Cara de tonto

Primero subí a mi habitación: debatí contra las sábanas y no había más que dos almohadas simulando un cuerpo dormido. El inmundo no estaba. Más allá del lugar en donde mi cabeza hace hueco cada noche, tampoco. Pero mis cajones abiertos dejaban ver en su interior todas mis frases, poemas, cuentos y una novela recién terminada, en desorden. ‹‹Un mal hábito que no ha podido combatir››, pensé, moviendo la cabeza de un lado a otro.
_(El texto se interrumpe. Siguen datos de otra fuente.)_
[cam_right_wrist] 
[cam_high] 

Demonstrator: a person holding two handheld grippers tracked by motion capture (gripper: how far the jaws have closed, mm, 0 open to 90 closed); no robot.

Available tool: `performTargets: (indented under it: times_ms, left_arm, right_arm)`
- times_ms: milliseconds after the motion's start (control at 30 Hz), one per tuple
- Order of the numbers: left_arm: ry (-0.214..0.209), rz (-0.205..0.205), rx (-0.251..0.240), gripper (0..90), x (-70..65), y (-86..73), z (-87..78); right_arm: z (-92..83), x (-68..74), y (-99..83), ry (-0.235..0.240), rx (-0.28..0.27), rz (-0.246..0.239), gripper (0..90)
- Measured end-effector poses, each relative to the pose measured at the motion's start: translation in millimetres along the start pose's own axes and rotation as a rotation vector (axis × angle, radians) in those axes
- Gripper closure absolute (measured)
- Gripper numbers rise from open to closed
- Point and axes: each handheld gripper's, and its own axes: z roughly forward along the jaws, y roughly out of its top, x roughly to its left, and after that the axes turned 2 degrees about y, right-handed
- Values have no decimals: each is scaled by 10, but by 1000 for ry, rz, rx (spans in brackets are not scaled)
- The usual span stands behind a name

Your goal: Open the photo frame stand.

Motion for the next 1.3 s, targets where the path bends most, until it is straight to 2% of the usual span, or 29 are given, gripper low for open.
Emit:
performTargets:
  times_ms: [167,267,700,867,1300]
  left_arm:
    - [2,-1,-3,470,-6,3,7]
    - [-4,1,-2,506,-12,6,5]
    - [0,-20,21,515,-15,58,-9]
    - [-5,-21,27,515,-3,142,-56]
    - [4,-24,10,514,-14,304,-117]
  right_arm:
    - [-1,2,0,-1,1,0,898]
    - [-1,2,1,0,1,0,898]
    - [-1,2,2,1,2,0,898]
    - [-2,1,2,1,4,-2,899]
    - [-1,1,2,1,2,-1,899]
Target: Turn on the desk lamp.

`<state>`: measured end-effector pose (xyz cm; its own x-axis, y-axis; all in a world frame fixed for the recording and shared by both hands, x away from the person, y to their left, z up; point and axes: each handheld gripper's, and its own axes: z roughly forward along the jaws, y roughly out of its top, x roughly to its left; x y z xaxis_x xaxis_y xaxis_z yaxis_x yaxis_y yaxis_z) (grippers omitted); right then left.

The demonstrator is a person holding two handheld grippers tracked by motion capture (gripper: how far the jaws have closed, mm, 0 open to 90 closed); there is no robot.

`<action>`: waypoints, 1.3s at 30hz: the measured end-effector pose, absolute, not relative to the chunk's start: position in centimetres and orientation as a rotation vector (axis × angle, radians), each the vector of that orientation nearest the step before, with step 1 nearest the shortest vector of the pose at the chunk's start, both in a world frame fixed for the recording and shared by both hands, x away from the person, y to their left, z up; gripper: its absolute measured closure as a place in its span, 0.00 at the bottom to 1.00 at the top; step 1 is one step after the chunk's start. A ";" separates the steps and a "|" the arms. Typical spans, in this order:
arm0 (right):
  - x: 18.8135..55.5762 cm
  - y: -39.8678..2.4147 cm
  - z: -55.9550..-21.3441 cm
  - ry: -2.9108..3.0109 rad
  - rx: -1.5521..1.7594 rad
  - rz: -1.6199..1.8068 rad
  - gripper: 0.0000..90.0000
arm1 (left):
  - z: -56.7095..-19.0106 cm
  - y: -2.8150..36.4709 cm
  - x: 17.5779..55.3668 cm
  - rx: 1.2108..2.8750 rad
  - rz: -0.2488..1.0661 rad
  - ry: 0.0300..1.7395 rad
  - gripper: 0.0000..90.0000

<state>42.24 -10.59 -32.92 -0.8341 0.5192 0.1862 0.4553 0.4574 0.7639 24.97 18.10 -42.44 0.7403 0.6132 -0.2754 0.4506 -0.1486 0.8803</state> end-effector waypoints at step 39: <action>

Estuvo allí la sanguijuela, siempre ignorando las órdenes superiores. Insistí algunas veces en que lo guardaran bajo llave de manicomio, porque su sufrimiento lo hace pasar por violencia, pero no estoy hablando de meras cachetadas o simples pataditas. ¡No! Hablo de violencia de la incontrolable, de la que te zambulle en el lago de la muerte. No es que esté loco, al contrario, en sus manos carga con una gran responsabilidad que desafortunadamente es incapaz de sostener. Sí, en toda familia siempre hay un sádico, una oveja negra.

Mi búsqueda se recobró en el piso de abajo, y aunque en la calle se escuchaba el ruido de lo que yo pensé que eran los vecinos enfiestados, caminé hacia la cocina; macabramente recordé que los objetos filosos le fascinaban. El brillo de la alacena y el orden exacto de los cubiertos que se secaban en el escurridor del fregadero seguían siendo los mismos; las flores encima de la mesa con la misma porción de agua y el pétalo a medio suicidio permanecían inertes. Todo encajaba perfecto, y ese juego con el que mi maldito hermano me mareaba no lo olvidaba tan fácil.

El hecho es que de alguna manera estaba allí, escondido en quién sabe dónde, queriéndome ver la cara de tonto otra vez. Me previne y sujeté con fuerza el palo de una escoba, que desenchufé de su cabeza de cerdas. Llegué hasta el estacionamiento de mi vivienda con el palo en posición de amenaza. Paseé por el lugar, aún con la fastidiosa barahúnda callejera, y fue de reojo que lo vi a través las ventanas de mi auto. Advertí sus ojos carroñeros puestos en mí y sin discusión alguna golpeé el vidrio que nos separaba. El palo se rompió en dos, volví a golpear y se repitió el mismo final. Reculé y tomé un tubo delgado que se asomaba ante mis pies.

Cuando volví la mirada hacia la sanguijuela, el cristal ya bajaba mi reflejo. Él reía torpe, con esa risa que siempre me sacó de quicio, al tiempo que aplastaba con su cuerpo todo un imperio de hojas sueltas, hojas que seguramente me había robado de mis cajones.

Abrí la puerta del coche, aparentando que lo ocurrido nunca existió. Lo ayudé a incorporarse y le dije seriamente que él no debía estar allí; que no era su tiempo; que me llegaría a relevar cuando cambiara sus actitudes; y mientras el eco de nuestros zapatos moría de camino a la salida, pronunció algunas palabras incomprensibles a causa de todo el escándalo de la calle.

Una vez fuera de la casa, un sinfín de personas nos rodeó, y no eran los vecinos. En seguida mi hermano gritó: “¡Éste es el impostor! ¡No presten atención a sus falacias!”. Quedé sumido en un estado de confusión e incapaz de responder algo la gran masa me aprehendió. Mi hermano gemelo me había vuelto a ver la cara de tonto.